▶ [Your goal] Print the listing in its entirety and exactly, leaving out images.

Segment Start: Data

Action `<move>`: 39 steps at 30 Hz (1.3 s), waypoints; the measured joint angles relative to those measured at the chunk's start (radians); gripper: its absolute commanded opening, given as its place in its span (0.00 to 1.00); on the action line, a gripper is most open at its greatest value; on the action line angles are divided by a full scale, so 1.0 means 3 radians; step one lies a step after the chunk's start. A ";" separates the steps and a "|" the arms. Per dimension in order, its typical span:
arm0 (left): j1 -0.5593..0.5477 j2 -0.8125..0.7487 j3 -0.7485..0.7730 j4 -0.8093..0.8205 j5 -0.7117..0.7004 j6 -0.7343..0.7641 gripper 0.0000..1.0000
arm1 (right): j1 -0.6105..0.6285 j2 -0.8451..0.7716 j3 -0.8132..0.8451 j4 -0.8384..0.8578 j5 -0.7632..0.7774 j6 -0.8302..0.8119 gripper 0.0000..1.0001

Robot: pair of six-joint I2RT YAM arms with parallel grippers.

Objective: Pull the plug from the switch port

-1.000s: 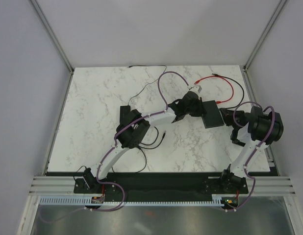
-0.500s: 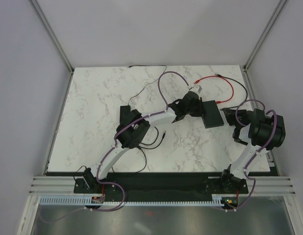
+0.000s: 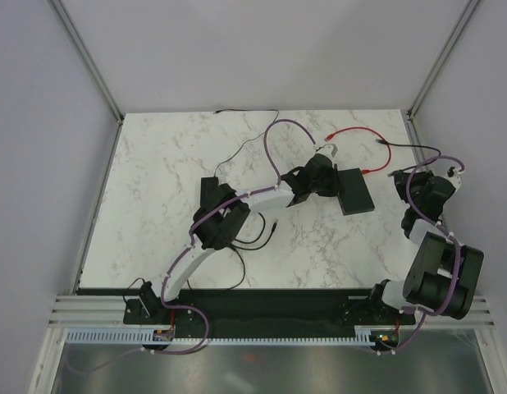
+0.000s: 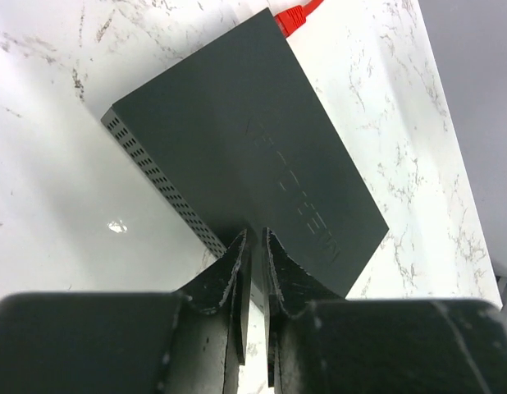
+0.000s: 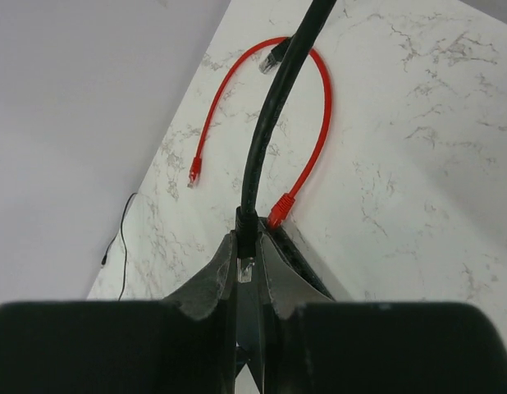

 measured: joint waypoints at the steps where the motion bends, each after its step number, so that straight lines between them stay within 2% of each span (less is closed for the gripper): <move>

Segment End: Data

▶ [Answer to this task]
Action `<move>`: 39 steps at 30 Hz (1.3 s), waypoints; the measured joint angles relative to those measured at the chunk's start (radians); gripper: its absolute commanded opening, given as its place in its span (0.00 to 1.00); on the action line, a gripper is most open at its greatest value; on the action line angles are divided by a full scale, so 1.0 means 3 radians; step one lies a step after the chunk's start. A ";" separates the steps and a "|" the arms. Per dimension in order, its typical span:
arm0 (left): j1 -0.5593..0.5477 j2 -0.8125..0.7487 j3 -0.7485..0.7730 j4 -0.8093..0.8205 j5 -0.7117..0.7004 j6 -0.7343..0.7641 gripper 0.0000..1.0000
arm1 (right): j1 -0.6105..0.6285 j2 -0.8451..0.7716 j3 -0.8132..0.8451 j4 -0.8384..0.8578 j5 -0.7632..0.7774 j6 -0.8302..0.8119 gripper 0.0000..1.0001

Robot: pair of six-joint I2RT YAM arms with parallel grippers.

Objective: Pull the plug from the switch port

-1.000s: 
-0.500s: 
+0.000s: 
+0.000s: 
+0.000s: 

 measured: joint waypoints at the steps where the motion bends, each after its step number, so that straight lines between them stay within 2% of each span (less is closed for the gripper): <move>

The exercise closes with this answer.